И когда она благодарила его за комплимент, изобразить особую стеснительность у нее не получилось — она знала, что действительно хорошо выглядит. На ней было новое платье, причем такое, про которые говорят: «Ах, ты в нем совершенно преобразилась!» — прическа была точно какая надо, а желание услышать оценку собственных работ, вполне возможно, придавало выражению ее лица и глаз определенное сияние.
Она расставила все четыре картины вдоль стены рядом с барабанной установкой, и Том по очереди присел перед каждой из них, чтобы внимательно рассмотреть. Делал он это очень неспешно, и она начала уже подозревать: он просто тянет время, пытаясь сообразить, что можно сказать.
— Ну да, — проговорил он наконец и провел своей выразительной рукой вдоль изогнутой линии на картине, которую она считала своей лучшей. — Ну да, вот это очень симпатично сделано. Да и вообще вся эта часть симпатичная; и вот эта тоже. И еще вот здесь, на этой картине, очень удачная композиция. И цвета тоже удачные.
Потом он встал, и она знала, что, если у нее не будет вопросов, разговор на этом закончится.
— Ну да, Том, — сказала она, — я понимаю, что эти картины вряд ли тебя покорили, но можешь ты мне сказать, как ты в общем их оцениваешь? Не кажутся они тебе каким-то капустником в Дикси?
— Не кажутся ли они мне чем?
— Ну, это просто такое выражение. Я хотела спросить, не кажутся ли они тебе совсем уж любительскими?
Он отступил от нее и с видом одновременно раздраженным и сочувственным засунул обе руки в боковые карманы своей десантной куртки.
— Ну, Люси, — проговорил он, — что я могу сказать. Конечно, они любительские, дорогая, но это потому, что ты и сама любительница. Нельзя же требовать от человека профессиональной работы после нескольких месяцев в Лиге; в общем, никто от тебя этого и не ждет.

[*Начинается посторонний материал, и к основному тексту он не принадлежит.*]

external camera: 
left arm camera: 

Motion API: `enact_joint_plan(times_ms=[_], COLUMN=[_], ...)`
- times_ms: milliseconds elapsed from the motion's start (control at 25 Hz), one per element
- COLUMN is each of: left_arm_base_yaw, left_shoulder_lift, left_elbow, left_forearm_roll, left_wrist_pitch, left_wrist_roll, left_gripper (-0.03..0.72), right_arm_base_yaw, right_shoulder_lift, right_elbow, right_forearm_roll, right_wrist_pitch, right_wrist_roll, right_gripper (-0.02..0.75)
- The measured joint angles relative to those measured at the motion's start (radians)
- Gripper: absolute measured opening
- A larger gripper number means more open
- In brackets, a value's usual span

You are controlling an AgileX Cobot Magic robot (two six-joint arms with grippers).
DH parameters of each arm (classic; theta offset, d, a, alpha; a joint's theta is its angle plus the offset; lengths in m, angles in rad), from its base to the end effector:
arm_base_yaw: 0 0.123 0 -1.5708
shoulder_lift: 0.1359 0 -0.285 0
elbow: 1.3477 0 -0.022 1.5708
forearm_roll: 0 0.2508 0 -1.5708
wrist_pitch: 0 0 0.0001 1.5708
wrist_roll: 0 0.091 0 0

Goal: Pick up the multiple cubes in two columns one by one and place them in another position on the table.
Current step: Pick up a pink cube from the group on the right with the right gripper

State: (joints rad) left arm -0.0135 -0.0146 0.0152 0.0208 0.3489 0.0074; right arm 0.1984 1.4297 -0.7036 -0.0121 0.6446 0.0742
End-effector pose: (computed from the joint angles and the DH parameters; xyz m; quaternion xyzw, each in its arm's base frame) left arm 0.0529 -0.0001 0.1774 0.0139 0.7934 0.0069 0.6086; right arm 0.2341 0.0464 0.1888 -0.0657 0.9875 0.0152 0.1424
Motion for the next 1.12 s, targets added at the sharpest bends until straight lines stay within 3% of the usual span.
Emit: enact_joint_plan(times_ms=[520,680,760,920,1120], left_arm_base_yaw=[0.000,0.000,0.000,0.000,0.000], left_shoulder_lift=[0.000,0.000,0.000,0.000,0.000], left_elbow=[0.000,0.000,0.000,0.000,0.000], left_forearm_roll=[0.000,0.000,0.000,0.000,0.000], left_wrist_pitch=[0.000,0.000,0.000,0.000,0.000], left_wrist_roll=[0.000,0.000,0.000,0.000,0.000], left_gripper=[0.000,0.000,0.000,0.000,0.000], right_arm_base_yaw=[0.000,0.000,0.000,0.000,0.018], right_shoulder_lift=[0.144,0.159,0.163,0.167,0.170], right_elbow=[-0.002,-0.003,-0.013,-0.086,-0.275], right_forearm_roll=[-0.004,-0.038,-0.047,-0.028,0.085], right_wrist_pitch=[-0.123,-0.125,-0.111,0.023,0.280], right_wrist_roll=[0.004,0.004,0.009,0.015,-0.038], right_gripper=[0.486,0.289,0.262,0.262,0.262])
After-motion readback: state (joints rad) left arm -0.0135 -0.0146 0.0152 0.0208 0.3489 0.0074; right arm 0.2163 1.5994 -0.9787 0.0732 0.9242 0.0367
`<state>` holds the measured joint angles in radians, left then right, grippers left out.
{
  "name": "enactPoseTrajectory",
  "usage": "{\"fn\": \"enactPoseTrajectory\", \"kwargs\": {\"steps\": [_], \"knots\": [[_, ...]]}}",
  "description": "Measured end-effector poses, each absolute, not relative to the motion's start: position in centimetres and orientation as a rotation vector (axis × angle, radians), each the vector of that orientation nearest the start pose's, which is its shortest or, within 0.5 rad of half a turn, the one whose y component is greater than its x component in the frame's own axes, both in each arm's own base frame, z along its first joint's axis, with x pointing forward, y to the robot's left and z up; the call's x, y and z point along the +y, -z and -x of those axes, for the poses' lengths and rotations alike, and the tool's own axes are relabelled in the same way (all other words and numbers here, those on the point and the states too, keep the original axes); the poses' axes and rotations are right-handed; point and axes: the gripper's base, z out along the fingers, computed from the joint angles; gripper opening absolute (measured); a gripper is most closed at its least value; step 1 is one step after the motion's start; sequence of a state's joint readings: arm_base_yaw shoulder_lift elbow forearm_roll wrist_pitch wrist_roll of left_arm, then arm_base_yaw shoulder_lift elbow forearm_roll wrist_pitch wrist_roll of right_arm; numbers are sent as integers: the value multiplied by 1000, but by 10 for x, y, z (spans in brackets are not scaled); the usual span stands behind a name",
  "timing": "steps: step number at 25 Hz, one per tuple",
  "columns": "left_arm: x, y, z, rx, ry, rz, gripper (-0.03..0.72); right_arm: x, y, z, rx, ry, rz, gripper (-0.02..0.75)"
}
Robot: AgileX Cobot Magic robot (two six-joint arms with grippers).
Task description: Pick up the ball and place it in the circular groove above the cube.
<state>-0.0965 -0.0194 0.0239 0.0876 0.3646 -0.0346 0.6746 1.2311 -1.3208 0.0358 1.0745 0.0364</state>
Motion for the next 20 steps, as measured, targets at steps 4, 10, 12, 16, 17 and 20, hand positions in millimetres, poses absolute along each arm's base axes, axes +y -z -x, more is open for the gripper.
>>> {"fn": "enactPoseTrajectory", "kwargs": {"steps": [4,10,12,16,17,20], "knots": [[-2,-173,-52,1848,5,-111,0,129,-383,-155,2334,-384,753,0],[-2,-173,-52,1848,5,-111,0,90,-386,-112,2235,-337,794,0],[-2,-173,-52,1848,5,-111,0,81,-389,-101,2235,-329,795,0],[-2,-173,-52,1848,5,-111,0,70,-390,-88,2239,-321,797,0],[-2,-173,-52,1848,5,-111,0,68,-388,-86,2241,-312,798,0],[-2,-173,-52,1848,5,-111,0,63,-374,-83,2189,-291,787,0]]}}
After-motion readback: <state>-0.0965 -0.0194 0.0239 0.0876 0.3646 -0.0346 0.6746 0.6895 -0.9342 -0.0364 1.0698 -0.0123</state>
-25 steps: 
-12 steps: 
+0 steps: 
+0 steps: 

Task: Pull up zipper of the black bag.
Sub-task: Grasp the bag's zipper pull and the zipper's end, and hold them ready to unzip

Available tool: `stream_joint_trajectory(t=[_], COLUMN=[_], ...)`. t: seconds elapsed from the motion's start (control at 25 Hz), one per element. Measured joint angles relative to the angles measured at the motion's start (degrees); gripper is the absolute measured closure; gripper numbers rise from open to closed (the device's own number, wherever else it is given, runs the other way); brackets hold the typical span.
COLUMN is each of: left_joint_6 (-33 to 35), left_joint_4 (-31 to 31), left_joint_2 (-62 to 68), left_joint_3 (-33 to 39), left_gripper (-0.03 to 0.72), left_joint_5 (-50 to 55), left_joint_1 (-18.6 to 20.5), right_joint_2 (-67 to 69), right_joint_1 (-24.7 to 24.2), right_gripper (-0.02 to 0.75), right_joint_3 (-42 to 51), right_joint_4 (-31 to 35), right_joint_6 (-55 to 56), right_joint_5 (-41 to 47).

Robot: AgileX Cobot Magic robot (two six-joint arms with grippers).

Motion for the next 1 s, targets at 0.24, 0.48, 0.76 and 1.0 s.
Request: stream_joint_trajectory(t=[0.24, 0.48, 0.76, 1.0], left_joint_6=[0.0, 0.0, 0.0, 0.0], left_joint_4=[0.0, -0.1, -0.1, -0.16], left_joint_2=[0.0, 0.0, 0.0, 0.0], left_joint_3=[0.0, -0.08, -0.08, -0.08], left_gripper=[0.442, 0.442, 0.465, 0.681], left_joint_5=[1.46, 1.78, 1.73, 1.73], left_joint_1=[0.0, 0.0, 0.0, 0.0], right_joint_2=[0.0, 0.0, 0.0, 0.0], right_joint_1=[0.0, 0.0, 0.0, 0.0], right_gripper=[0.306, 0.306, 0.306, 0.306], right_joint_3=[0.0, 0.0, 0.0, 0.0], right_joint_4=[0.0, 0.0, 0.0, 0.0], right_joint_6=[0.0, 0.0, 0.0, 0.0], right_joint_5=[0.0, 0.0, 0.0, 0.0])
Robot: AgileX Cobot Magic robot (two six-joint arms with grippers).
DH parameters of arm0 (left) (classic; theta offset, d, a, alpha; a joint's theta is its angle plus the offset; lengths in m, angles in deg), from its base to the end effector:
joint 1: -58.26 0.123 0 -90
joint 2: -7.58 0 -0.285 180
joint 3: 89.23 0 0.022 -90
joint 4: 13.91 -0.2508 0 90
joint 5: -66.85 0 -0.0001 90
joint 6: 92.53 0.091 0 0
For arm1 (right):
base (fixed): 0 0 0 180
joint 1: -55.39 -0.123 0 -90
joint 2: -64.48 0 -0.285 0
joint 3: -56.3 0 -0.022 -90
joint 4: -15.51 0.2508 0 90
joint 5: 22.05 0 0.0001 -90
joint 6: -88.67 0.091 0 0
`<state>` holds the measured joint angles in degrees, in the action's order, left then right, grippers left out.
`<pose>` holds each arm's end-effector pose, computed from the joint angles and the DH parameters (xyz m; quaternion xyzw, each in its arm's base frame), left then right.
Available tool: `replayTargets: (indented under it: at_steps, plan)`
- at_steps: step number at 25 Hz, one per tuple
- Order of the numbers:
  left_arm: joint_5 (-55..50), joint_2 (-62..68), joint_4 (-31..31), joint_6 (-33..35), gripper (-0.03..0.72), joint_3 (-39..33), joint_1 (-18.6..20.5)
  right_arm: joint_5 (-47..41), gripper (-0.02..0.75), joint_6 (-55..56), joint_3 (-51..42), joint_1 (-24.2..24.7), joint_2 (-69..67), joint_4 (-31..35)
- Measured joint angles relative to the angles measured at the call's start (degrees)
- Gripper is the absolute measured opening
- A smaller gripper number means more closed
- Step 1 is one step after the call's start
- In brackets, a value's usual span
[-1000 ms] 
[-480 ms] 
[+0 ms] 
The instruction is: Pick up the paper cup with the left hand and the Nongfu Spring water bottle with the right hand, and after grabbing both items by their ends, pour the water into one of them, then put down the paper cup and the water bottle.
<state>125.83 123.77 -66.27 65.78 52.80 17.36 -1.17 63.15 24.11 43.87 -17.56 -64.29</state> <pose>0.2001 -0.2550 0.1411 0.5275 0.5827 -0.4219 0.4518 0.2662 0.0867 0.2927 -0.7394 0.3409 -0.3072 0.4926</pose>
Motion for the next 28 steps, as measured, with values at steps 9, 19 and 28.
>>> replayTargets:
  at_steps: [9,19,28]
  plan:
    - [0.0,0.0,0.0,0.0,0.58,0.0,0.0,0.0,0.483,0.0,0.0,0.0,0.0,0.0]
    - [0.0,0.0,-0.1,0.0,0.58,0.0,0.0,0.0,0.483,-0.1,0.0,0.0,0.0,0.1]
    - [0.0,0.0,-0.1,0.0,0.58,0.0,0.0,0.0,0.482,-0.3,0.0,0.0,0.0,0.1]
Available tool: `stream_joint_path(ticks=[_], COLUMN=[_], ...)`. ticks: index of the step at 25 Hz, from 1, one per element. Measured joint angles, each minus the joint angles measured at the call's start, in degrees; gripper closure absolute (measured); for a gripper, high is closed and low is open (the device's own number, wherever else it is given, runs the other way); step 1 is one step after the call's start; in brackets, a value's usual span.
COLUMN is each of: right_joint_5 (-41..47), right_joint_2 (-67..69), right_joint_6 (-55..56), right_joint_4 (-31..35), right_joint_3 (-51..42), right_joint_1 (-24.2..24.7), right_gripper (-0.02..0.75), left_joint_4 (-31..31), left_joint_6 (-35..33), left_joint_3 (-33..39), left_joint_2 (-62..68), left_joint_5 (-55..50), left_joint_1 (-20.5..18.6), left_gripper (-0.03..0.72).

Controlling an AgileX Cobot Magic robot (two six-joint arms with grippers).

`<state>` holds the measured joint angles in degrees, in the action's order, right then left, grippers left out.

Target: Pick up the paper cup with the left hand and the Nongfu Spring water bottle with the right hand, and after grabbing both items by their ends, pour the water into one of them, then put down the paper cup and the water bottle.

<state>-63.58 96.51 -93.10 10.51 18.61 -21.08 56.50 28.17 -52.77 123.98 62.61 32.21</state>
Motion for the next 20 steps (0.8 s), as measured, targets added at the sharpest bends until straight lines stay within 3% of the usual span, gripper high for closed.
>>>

— Какие несколько месяцев, Том? — сказала она. — Я хожу туда уже почти три года.
— Можно мне глянуть? — крикнула с кухни Пэт Нельсон и тут же вошла в студию, вытирая руки о посудное полотенце.
Она глянула на картины, потом добросовестно, не торопясь рассмотрела каждую и в конечном счете сообщила Люси, что они впечатляют.